If a line in the records below contains the word "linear", copy it out.

-- Opening Marker --

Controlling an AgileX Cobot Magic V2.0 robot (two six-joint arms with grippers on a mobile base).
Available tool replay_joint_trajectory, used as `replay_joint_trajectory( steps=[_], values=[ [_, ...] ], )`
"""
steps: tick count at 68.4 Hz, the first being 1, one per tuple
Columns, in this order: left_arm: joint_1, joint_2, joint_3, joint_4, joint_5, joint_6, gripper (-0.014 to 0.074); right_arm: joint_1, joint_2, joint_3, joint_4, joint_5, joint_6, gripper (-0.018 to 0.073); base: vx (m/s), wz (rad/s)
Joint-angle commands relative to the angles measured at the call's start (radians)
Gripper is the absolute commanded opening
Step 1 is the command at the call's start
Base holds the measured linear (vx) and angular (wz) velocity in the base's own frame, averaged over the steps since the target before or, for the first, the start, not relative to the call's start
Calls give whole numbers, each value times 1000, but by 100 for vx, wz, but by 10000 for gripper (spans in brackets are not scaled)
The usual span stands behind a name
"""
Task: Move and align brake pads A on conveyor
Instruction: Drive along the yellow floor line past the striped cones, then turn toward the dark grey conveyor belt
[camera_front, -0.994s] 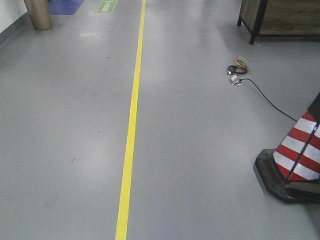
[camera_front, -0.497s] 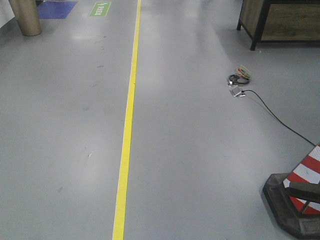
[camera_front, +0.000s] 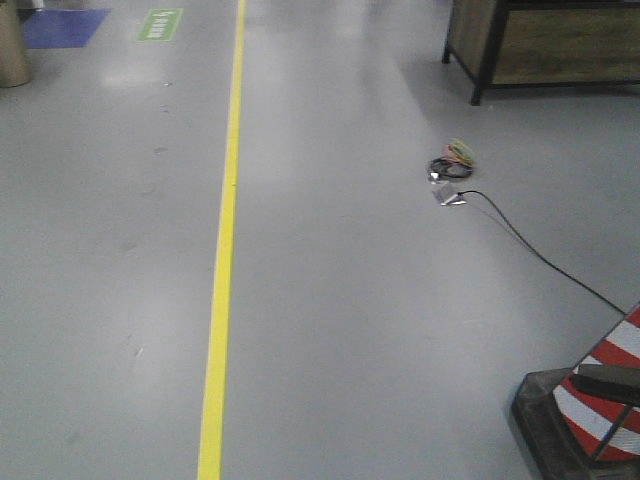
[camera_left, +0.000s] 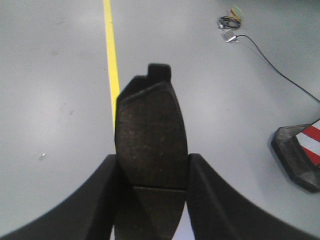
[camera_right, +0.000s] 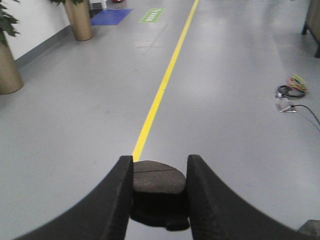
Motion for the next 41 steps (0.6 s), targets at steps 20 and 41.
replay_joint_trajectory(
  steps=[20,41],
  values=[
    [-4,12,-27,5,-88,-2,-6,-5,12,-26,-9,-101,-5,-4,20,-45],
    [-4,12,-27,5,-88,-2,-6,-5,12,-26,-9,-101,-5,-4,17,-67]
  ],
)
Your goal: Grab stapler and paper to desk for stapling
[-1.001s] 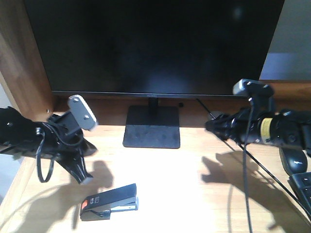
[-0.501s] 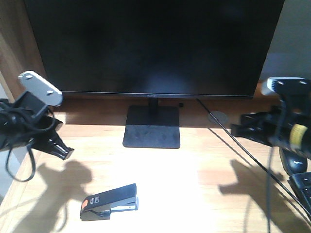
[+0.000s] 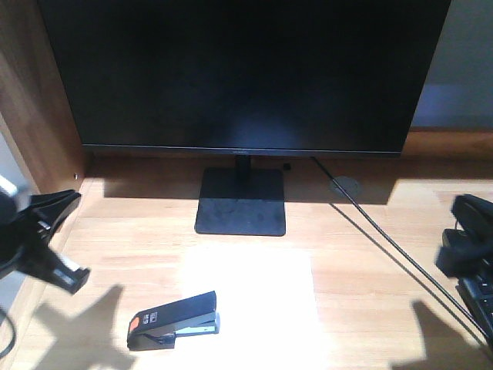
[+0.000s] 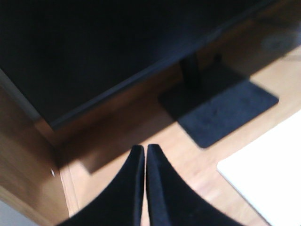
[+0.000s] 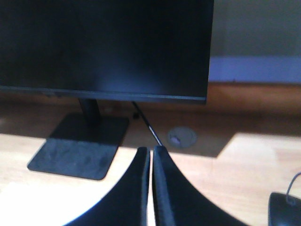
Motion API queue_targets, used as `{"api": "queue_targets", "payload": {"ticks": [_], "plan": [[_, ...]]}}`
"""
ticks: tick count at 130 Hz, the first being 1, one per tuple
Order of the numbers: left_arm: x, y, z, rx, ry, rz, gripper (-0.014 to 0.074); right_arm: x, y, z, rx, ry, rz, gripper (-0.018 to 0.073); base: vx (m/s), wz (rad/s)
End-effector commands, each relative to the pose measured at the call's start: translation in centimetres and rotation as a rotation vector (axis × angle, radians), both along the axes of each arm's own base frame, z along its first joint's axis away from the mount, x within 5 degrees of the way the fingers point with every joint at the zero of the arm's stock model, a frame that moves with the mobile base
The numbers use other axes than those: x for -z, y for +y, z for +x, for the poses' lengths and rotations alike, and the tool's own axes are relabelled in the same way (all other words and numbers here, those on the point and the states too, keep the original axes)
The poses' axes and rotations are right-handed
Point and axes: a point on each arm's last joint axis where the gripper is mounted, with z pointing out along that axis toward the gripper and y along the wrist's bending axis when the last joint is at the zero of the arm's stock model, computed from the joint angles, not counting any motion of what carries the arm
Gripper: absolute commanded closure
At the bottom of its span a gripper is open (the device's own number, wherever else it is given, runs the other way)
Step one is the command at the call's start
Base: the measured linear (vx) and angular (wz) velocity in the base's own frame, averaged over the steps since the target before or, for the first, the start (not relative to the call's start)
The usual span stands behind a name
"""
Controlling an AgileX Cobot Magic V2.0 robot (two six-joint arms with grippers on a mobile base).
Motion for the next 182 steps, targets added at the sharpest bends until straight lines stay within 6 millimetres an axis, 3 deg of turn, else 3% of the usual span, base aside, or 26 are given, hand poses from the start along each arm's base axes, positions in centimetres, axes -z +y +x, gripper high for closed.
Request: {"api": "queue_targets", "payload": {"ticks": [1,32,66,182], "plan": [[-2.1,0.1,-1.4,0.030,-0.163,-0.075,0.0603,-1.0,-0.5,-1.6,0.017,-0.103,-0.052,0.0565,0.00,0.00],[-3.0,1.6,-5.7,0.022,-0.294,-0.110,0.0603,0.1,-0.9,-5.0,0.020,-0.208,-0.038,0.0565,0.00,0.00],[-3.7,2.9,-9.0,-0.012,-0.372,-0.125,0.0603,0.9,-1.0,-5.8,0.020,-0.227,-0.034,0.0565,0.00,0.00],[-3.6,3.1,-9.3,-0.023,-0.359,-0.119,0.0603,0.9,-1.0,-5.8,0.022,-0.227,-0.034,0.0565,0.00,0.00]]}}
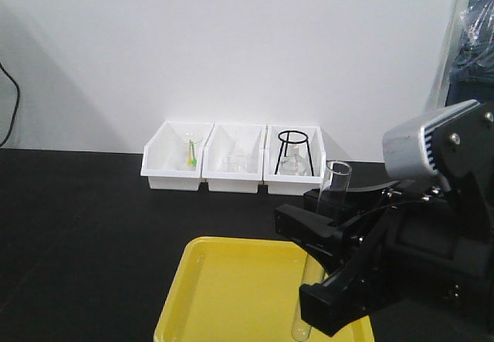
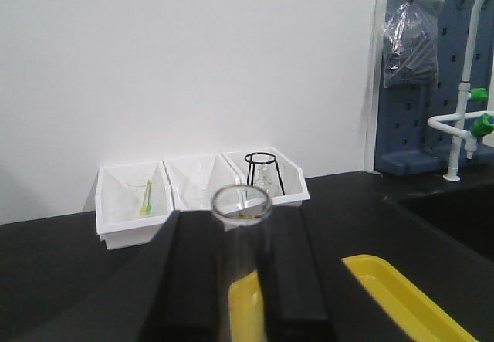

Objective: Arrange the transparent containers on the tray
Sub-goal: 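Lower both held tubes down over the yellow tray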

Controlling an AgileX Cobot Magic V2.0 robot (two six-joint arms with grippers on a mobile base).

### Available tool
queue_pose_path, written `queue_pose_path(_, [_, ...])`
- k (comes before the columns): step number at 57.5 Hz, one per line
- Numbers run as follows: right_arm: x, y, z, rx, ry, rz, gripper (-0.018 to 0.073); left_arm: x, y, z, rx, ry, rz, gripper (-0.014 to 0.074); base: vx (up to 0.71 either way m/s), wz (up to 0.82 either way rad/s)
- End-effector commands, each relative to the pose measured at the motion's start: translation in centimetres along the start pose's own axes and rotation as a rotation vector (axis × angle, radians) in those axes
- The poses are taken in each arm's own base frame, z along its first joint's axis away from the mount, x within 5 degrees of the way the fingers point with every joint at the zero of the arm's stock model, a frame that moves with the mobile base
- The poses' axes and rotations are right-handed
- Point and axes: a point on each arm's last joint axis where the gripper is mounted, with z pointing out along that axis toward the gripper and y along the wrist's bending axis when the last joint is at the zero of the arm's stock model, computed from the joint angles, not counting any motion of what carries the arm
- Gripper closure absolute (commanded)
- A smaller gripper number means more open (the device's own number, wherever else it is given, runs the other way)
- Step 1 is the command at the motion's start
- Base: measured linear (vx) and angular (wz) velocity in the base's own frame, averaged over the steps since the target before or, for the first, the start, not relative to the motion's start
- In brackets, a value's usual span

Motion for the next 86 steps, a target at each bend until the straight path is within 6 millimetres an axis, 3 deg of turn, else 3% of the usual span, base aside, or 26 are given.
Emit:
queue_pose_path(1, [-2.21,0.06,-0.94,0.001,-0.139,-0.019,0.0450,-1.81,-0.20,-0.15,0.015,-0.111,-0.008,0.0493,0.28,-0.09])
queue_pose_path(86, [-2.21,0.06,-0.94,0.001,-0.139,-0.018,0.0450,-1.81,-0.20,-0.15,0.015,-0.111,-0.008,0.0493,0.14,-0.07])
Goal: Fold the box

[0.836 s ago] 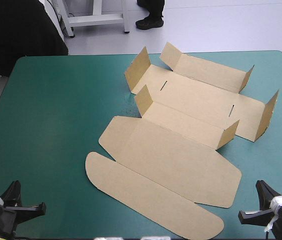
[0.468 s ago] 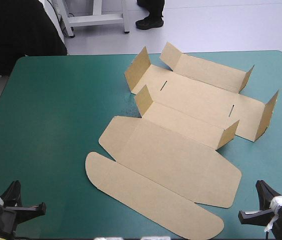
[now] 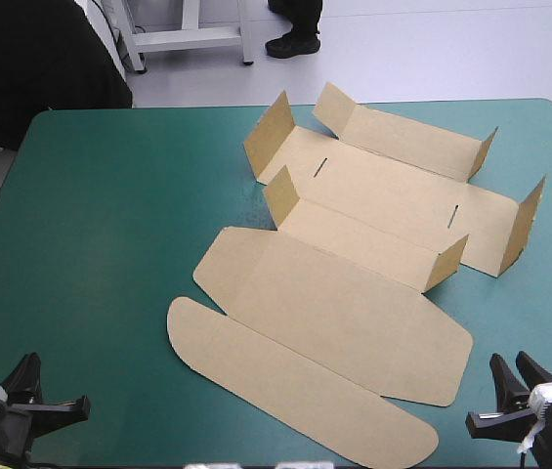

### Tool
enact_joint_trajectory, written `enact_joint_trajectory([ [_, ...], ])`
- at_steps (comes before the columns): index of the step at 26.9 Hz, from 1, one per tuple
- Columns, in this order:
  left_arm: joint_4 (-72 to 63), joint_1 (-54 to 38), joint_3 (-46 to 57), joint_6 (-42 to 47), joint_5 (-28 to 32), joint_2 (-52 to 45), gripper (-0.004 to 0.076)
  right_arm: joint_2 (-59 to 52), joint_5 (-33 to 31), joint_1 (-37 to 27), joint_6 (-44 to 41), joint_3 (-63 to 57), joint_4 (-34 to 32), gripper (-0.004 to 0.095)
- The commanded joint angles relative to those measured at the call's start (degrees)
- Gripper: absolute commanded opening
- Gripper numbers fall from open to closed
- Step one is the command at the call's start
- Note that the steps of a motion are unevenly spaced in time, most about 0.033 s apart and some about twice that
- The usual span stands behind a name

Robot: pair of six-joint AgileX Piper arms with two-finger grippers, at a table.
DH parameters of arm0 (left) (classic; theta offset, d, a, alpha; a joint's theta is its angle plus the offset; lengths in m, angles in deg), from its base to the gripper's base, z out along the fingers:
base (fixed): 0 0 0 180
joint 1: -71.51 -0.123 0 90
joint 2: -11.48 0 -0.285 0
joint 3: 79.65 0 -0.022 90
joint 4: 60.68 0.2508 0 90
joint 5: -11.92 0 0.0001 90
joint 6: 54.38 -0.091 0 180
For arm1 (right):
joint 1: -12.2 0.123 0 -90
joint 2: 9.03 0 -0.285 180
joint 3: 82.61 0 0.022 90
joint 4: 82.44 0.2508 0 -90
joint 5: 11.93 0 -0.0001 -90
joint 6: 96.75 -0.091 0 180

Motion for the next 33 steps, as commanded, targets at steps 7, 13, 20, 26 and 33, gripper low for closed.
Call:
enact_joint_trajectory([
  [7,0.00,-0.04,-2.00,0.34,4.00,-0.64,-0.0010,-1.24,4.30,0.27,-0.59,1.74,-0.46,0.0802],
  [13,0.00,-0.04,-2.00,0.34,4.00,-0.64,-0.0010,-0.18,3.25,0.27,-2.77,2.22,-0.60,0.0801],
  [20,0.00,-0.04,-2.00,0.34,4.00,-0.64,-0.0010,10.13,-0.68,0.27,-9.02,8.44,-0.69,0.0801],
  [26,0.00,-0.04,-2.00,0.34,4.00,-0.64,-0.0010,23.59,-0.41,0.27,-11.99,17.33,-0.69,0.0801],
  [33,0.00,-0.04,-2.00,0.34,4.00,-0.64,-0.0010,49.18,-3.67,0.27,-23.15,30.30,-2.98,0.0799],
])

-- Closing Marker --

Solution to the exercise:
Base holds the measured linear (vx) and angular (wz) velocity in the base's own frame, averaged over the steps since the target before or, for the first, the start, not relative to the call's start
Base: the measured linear (vx) and angular (wz) velocity in the base's own frame, averaged over the steps since the target before or, for the first, the start (not relative to the call's start)
- Base: measured linear (vx) and angular (wz) velocity in the base's own frame, averaged over the steps since the target before or, for the first, the start, not relative to the motion's start

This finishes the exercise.